[Work to be completed]: Whatever appears in the data below, copy it exactly.

[Information supplied]:

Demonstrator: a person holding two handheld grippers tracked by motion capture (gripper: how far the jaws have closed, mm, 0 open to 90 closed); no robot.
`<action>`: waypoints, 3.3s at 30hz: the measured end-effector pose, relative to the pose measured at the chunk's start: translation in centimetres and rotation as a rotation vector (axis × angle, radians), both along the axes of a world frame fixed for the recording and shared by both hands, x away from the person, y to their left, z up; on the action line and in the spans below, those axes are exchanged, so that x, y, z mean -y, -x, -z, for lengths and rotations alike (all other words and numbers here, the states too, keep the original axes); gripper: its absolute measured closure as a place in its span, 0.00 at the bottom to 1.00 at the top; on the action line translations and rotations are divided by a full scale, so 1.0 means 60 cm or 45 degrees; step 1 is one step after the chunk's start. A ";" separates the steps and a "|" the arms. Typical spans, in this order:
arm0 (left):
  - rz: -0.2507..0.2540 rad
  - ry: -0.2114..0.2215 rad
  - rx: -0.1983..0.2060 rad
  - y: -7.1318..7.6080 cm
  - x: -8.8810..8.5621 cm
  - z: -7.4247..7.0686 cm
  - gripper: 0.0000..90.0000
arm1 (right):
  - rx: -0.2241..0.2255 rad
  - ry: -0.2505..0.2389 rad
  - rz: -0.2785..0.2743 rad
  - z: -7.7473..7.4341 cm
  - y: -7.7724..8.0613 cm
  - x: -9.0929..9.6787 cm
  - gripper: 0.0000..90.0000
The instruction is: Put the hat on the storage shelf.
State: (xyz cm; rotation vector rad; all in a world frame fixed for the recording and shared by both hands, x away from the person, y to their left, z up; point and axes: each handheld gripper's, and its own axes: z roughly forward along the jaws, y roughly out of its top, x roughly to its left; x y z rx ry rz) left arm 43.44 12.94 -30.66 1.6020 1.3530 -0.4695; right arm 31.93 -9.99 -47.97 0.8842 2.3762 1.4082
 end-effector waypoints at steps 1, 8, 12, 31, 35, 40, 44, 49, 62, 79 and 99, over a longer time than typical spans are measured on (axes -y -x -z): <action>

[Output for this task]:
Demonstrator: a person holding two handheld grippers tracked by motion capture (gripper: how far the jaws have closed, mm, 0 open to 90 closed); no robot.
`<action>`: waypoints, 3.3s at 30hz: the measured end-effector pose, relative to the pose measured at the chunk's start: translation in centimetres and rotation as a rotation vector (axis × angle, radians), both along the axes of a world frame fixed for the recording and shared by both hands, x away from the person, y to their left, z up; on the action line and in the spans below, those axes are exchanged, so that x, y, z mean -y, -x, -z, for lengths and rotations alike (all other words and numbers here, the states too, keep the original axes); gripper: its absolute measured closure as a place in its span, 0.00 at the bottom to 1.00 at the top; on the action line translations and rotations are divided by a full scale, so 1.0 means 60 cm or 45 degrees; step 1 is one step after the chunk's start. A ";" separates the steps and a "|" the arms. Typical spans, in this order:
arm0 (left):
  - rz: -0.2507..0.2540 rad
  - ry: -0.2114..0.2215 rad
  - rx: -0.1983..0.2060 rad
  - y: -7.1318..7.6080 cm
  - x: -8.8810..8.5621 cm
  - z: -7.4247..7.0686 cm
  - gripper: 0.0000..90.0000
arm1 (right):
  - rx: -0.2241..0.2255 rad
  - ry: -0.2505..0.2389 rad
  - rz: -0.2785..0.2743 rad
  - z: -7.7473..7.4341 cm
  - y: -7.7724..8.0613 cm
  - x: -9.0929..9.6787 cm
  - gripper: 0.0000..90.0000
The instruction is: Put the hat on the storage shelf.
State: (xyz cm; rotation vector rad; all in a world frame fixed for the recording and shared by both hands, x away from the person, y to their left, z up; point and axes: each handheld gripper's, and its own axes: z roughly forward along the jaws, y roughly out of its top, x roughly to its left; x y z rx ry rz) left arm 43.44 12.94 -30.66 1.6020 1.3530 -0.4695; right arm 31.93 -9.99 -47.97 0.8842 2.3762 1.4082
 end-effector waypoints at steps 1, 8, 12, 31, 35, 40, 44, 49, 62, 79 and 99, over a longer time than typical spans are measured on (axes -y -x -z): <action>

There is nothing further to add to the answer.